Your assignment: Write out the entire listing below exactly, with the pictures left out.

Supplied information:
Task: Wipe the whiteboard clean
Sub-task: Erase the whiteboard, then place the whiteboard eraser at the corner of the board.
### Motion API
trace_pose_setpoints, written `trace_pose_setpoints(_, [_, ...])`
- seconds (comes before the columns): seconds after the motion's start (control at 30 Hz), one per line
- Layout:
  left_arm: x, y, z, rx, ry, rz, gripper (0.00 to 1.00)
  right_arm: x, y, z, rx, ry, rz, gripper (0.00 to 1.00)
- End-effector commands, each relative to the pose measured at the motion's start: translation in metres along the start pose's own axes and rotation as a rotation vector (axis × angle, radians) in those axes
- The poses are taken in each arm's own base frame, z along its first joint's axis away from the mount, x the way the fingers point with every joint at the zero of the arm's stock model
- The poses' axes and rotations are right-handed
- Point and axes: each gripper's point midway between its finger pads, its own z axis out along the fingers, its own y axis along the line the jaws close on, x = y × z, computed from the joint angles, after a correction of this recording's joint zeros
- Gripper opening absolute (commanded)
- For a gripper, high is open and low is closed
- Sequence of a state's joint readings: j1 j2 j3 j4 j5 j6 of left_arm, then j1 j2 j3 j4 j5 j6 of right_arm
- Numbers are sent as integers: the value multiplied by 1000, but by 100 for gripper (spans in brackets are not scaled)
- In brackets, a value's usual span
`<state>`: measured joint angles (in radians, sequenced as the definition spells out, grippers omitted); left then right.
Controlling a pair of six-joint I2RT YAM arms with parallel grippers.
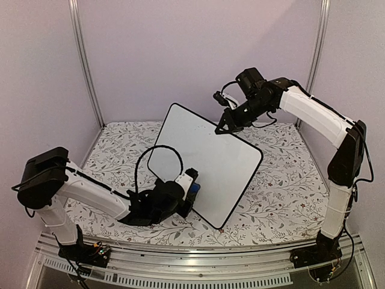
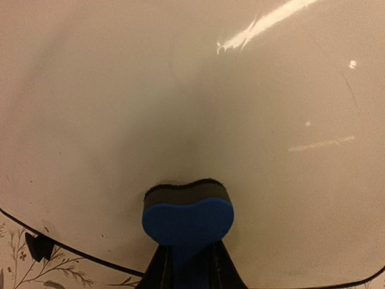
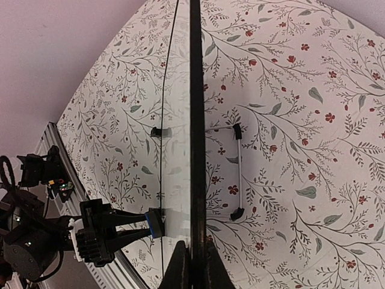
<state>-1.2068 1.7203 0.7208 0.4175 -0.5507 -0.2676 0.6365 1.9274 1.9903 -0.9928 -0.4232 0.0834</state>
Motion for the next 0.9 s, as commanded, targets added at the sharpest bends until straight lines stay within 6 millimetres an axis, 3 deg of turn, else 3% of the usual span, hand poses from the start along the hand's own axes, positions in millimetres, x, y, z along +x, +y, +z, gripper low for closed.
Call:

Output for this exercise:
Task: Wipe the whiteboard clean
Sub-task: Erase the whiteboard, then place the whiteboard eraser at the corner of the board.
### Motion API
trace_pose_setpoints, written `trace_pose_setpoints(_, [_, ...])`
- seconds (comes before the columns): seconds after the motion's start (control at 30 Hz), one per line
- Layout:
  left_arm: x, y, z, rx, ry, rz, gripper (0.00 to 1.00)
  right_arm: x, y, z, rx, ry, rz, gripper (0.00 to 1.00)
- End-effector commands, each relative to the pose measured at the motion's start: translation in metres along the start pose's own axes and rotation as a rotation vector (axis × angle, radians) in those axes
- The poses are taken in each arm's own base frame, z along its first joint's axis away from the mount, x the way the fingers point with every joint at the zero of the arm's stock model
- The poses' axes and rotations are right-handed
- Point and axes: each gripper's point midway between its finger pads, its own z axis out along the fingers, its own y axis along the line the jaws close on, x = y × z, computed from the joint angles, after a correction of this recording's joint zeros
- Gripper opening absolute (commanded)
- For a gripper, high is open and low is closed
- Sequence of a state's joint readings: j1 j2 j3 j4 j5 j6 of left_arm, then j1 j2 j3 j4 j5 j6 of right_arm
- Numbers are sent as integers: the value multiplied by 1000, but by 100 for gripper (spans in brackets are not scaled)
- In brackets, a value's usual span
`<state>`: measured joint angles (in radians, sequenced as the definition spells out, grippers omitted); left then right.
Controlling a pair of six-joint I2RT YAM arms with parallel grippers.
<state>-1.2068 1.7203 0.7208 0.4175 -0.5507 -0.2676 0.6365 1.9274 1.9903 -0.9928 -0.4232 0.0834</state>
Motion for the next 0.9 s, as commanded, targets added at the sharpest bends until straight lines stay within 6 millimetres an axis, 3 deg of turn, else 3% of the usual span, hand poses from the start along the hand's own axes, positions in millimetres, x, y, z along +x, +y, +z, gripper low for closed.
Call:

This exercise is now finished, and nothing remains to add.